The crazy gang of the NCEL, were on their way to taking a point against a big fish that is currently swimming in the NCEL's itsy bitsy pond and it was the very least that they deserved too.
And that my dear reader (I know you're still out there, thanks for tuning in again pal), is how the second leg of my very enjoyable day of watching football came to a satisfactory ending, in the resplendent North Nottinghamshie sun.
FT: Worksop Town 3 v Maltby Main 3
Next weekend, both of these clubs play their final games of the 2016-17 season, when Worksop face Thackley at Sandy Lane, while Maltby welcome Handsworth Parramore to Muglet Lane.
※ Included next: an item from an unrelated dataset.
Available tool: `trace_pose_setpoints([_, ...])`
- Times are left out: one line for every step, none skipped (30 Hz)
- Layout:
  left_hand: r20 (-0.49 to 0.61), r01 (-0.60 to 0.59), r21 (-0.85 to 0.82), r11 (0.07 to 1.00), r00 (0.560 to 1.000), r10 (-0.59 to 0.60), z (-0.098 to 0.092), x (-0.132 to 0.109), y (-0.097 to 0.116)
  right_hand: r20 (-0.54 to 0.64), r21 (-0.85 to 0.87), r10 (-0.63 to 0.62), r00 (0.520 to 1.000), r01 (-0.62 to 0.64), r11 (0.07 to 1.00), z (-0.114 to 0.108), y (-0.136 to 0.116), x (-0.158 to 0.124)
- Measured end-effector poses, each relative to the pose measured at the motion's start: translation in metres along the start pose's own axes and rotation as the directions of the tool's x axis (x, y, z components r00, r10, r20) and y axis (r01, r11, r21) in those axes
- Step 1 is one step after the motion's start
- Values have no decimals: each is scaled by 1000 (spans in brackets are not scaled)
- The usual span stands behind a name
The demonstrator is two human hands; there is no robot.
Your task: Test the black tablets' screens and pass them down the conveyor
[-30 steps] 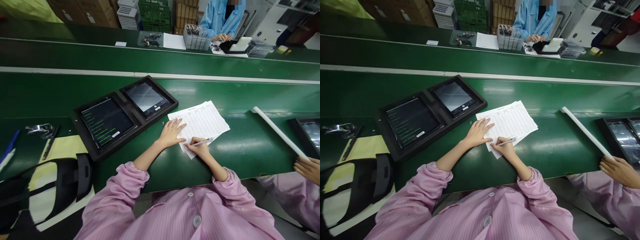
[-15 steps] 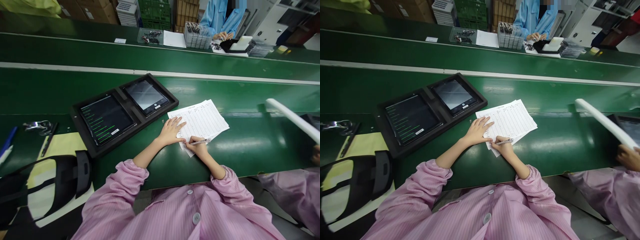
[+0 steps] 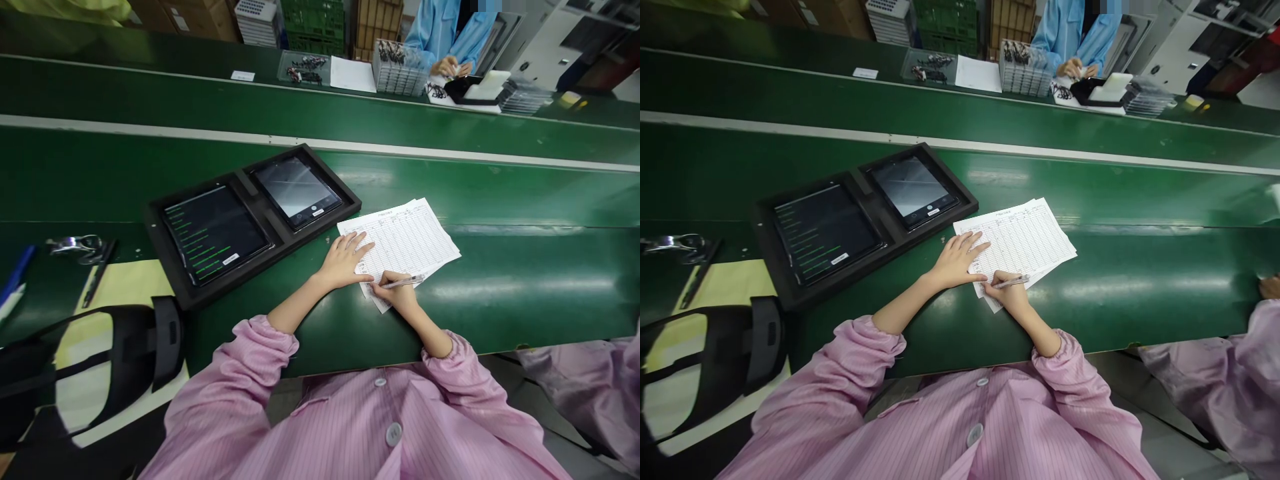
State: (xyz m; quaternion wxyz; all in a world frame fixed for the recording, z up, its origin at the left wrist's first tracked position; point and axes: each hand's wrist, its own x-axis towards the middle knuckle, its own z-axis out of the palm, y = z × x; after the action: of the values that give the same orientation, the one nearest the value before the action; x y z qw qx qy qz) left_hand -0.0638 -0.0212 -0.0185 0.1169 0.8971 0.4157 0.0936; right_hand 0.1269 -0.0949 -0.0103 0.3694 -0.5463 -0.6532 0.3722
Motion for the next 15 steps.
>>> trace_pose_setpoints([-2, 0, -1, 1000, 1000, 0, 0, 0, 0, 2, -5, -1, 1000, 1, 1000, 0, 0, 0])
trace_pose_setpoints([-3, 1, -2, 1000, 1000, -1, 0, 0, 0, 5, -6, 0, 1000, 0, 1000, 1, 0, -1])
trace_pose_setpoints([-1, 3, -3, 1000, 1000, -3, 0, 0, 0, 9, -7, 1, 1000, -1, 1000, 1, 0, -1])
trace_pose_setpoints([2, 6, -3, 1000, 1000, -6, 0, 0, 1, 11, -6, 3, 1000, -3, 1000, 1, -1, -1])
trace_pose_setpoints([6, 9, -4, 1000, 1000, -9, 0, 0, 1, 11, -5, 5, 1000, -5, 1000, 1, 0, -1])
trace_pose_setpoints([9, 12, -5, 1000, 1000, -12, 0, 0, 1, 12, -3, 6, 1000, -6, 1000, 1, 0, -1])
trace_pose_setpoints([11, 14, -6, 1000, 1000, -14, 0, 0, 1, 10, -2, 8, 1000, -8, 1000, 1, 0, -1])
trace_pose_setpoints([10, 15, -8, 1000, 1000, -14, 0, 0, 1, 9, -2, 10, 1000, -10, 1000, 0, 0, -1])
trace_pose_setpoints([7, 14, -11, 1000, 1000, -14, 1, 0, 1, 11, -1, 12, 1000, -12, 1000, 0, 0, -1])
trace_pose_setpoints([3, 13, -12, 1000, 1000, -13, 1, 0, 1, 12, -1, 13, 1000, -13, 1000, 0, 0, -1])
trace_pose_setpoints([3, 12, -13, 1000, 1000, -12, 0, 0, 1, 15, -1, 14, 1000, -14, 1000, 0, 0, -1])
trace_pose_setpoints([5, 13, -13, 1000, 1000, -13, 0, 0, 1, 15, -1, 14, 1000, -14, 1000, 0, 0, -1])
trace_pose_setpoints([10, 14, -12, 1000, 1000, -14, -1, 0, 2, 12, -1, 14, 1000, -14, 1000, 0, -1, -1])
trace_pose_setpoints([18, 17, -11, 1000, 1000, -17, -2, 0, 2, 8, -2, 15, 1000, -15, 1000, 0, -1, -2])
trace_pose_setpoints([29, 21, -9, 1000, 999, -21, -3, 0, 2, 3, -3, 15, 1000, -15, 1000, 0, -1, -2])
If you've got a couple of hours and five pounds to spare next Saturday afternoon, you could do a lot worse than make your way over to either of these mouth watering prospects of games, if you're in the area.
Thanks to Chris Randall and Johnny Marsden, for your generosity of spirit today, your kindness is greatly appreciated. 
It was, as always, a great pleasure to catch up with the many friends I have at both clubs and several neutrals of my aquaintance who were at the game today too.
In closing, I suppose I really ought to mention, that the Mansfield Town U18 team, won their league title earlier today, it is their second consecutive such triumph... and that the suits at the Stags have invited me to stay on at the club indefinitely, which I am very happy to do, as well as putting in a bit of time to assist, where and when I can, at Maltby Main FC.